- **Task item**:
Your reply should be an exact copy of the lines from the one that holds "the black high-back" to the end of the data below.

====== Input data ======

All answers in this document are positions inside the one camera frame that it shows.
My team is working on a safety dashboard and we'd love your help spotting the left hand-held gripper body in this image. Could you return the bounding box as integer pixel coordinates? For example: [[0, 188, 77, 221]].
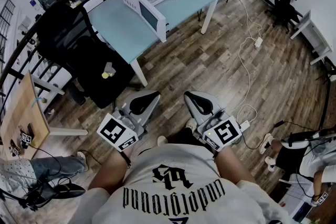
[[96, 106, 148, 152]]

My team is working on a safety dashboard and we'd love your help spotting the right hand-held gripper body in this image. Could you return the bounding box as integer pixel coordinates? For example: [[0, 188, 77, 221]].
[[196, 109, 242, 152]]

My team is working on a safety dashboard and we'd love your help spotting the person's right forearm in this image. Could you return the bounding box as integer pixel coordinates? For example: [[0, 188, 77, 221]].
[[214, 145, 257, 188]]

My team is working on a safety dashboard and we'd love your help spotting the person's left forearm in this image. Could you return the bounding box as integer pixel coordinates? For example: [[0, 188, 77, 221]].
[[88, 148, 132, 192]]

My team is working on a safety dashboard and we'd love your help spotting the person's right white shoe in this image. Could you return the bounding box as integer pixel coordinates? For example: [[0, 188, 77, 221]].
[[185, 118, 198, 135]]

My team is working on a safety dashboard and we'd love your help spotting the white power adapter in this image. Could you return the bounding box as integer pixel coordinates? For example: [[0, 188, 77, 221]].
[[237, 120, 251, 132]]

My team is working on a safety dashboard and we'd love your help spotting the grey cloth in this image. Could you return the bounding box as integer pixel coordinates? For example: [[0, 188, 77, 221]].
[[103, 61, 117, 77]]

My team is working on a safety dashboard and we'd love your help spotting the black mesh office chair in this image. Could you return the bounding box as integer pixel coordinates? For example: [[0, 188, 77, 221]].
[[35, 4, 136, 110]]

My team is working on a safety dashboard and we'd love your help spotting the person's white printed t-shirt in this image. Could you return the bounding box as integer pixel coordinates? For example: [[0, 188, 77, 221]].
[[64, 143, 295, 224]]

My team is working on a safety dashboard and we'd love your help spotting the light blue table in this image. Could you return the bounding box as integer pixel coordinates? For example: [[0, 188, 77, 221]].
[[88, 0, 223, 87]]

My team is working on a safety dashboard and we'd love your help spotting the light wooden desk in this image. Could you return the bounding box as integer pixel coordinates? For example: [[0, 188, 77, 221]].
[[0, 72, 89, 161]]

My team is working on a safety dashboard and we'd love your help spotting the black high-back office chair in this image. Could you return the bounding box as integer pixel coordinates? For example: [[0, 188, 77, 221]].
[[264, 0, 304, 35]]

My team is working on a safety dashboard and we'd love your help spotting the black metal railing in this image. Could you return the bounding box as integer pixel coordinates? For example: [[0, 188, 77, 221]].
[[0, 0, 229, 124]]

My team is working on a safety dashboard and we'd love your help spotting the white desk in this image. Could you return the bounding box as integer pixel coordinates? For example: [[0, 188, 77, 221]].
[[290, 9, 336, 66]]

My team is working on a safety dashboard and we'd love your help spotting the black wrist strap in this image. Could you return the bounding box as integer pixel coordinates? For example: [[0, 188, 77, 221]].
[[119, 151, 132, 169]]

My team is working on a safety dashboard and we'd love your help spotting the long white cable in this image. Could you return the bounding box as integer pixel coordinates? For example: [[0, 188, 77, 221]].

======

- **Answer below**:
My team is working on a safety dashboard and we'd love your help spotting the black high-back office chair in this image. Could you return the bounding box as integer pixel coordinates? For example: [[0, 188, 77, 221]].
[[264, 0, 304, 35]]

My team is working on a safety dashboard and we'd love your help spotting the black metal railing in this image. Could you return the bounding box as integer pixel coordinates? For example: [[0, 188, 77, 221]].
[[0, 0, 229, 124]]

My team is working on a safety dashboard and we'd love your help spotting the white desk in this image. Could you return the bounding box as integer pixel coordinates? For example: [[0, 188, 77, 221]].
[[290, 9, 336, 66]]

My team is working on a safety dashboard and we'd love your help spotting the black wrist strap in this image. Could you return the bounding box as integer pixel coordinates? For example: [[0, 188, 77, 221]].
[[119, 151, 132, 169]]

My team is working on a safety dashboard and we'd love your help spotting the long white cable in this image. Could you return the bounding box as integer pixel coordinates? For example: [[0, 188, 77, 221]].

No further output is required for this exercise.